# What the task requires
Find every line below where the string "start" shows up, and copy those lines.

# # # # # # #

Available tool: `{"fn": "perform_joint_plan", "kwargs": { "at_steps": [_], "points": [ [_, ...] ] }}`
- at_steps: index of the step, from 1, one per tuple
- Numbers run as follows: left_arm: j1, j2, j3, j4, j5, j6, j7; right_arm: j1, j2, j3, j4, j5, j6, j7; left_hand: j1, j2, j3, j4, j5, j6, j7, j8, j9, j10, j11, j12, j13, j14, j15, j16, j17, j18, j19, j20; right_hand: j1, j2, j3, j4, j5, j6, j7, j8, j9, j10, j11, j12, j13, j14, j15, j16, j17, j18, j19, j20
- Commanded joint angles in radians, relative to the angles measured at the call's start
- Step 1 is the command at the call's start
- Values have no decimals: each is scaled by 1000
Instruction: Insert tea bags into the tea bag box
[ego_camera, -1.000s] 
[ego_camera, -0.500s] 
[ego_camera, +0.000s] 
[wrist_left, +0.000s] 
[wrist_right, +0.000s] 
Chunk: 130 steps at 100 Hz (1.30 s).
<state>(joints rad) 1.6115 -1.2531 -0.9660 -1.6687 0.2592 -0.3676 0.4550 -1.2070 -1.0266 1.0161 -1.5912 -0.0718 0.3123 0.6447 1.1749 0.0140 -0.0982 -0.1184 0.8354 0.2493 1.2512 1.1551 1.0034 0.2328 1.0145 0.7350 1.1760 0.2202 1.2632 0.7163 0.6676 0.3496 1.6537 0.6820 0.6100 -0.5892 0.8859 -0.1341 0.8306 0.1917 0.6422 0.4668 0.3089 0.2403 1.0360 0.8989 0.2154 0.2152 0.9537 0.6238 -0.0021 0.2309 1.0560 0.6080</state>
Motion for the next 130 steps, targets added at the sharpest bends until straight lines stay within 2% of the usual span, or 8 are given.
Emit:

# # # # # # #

# Solution to this task
- Commanded joint angles in radians, relative to the angles measured at the call's start
- Step 1 is the command at the call's start

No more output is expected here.